INPUT FOR THIS TASK

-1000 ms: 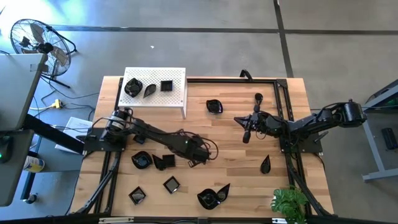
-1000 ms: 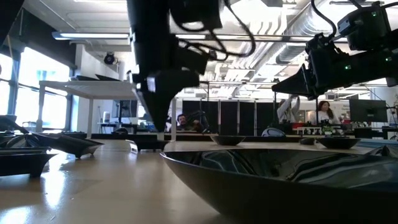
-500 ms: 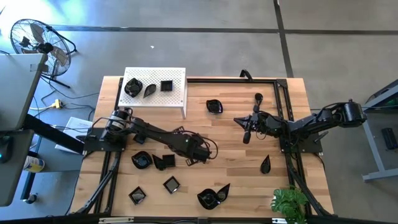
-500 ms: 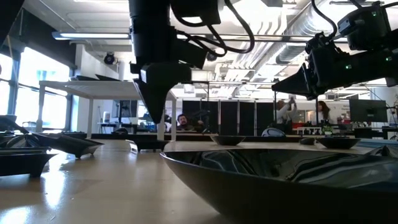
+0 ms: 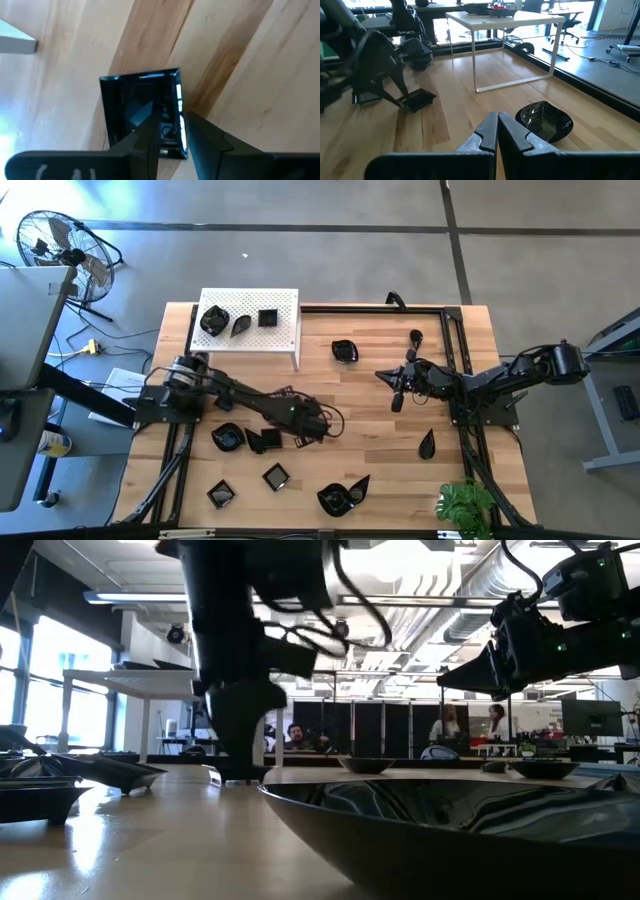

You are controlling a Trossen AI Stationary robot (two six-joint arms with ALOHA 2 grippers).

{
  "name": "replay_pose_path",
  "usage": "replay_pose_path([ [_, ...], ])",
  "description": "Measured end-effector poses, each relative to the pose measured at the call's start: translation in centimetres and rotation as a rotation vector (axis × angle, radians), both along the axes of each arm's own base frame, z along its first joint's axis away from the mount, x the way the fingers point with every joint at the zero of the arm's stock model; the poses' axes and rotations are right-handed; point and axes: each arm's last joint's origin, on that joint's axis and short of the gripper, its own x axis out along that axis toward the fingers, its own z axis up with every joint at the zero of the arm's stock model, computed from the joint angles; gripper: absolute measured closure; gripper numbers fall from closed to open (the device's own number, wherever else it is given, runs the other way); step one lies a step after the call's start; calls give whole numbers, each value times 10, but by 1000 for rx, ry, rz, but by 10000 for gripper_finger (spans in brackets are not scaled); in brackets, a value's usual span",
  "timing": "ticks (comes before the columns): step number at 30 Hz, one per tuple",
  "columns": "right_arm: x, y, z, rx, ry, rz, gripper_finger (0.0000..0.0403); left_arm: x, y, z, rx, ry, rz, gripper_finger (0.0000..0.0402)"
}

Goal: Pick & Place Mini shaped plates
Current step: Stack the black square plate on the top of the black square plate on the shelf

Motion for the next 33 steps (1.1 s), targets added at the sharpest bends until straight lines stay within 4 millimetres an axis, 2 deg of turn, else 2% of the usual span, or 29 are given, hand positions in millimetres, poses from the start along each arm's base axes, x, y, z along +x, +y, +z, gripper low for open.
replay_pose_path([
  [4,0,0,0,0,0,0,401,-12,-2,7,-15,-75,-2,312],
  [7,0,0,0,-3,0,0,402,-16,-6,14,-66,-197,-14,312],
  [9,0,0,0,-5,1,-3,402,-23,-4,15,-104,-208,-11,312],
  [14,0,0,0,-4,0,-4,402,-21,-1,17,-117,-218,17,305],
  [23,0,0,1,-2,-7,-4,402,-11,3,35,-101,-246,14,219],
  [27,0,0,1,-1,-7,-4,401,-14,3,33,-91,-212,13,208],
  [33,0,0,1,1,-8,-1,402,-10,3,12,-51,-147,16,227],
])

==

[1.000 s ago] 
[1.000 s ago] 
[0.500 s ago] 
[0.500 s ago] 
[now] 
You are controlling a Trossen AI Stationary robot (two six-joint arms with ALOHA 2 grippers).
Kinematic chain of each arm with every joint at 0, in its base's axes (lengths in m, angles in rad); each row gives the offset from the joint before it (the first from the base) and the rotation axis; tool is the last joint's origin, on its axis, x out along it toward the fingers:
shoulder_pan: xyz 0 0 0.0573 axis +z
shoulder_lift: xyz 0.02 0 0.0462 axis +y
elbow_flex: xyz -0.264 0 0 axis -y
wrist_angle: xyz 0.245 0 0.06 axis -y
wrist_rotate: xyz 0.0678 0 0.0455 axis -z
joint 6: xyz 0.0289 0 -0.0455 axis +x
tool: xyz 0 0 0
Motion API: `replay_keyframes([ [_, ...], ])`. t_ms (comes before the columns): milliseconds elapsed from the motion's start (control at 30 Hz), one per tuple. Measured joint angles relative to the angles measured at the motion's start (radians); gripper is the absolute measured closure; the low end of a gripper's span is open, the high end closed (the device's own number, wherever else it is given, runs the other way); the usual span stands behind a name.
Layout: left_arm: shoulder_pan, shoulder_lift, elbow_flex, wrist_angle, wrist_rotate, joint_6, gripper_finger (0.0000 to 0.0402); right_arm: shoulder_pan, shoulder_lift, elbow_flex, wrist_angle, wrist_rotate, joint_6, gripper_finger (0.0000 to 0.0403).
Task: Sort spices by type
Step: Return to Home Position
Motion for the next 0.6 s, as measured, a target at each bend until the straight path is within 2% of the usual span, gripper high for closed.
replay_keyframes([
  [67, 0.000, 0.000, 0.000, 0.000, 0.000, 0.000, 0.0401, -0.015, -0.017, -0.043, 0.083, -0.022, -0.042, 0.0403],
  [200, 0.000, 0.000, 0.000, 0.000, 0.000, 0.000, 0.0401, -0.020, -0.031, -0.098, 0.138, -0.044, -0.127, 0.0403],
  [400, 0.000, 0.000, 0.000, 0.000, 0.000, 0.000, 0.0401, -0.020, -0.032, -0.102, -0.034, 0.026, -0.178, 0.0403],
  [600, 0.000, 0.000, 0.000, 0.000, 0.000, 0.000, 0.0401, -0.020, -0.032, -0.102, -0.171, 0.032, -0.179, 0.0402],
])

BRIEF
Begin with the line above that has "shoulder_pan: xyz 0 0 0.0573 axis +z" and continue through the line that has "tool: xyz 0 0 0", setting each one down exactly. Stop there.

RESULT FOR THIS TASK
shoulder_pan: xyz 0 0 0.0573 axis +z
shoulder_lift: xyz 0.02 0 0.0462 axis +y
elbow_flex: xyz -0.264 0 0 axis -y
wrist_angle: xyz 0.245 0 0.06 axis -y
wrist_rotate: xyz 0.0678 0 0.0455 axis -z
joint 6: xyz 0.0289 0 -0.0455 axis +x
tool: xyz 0 0 0

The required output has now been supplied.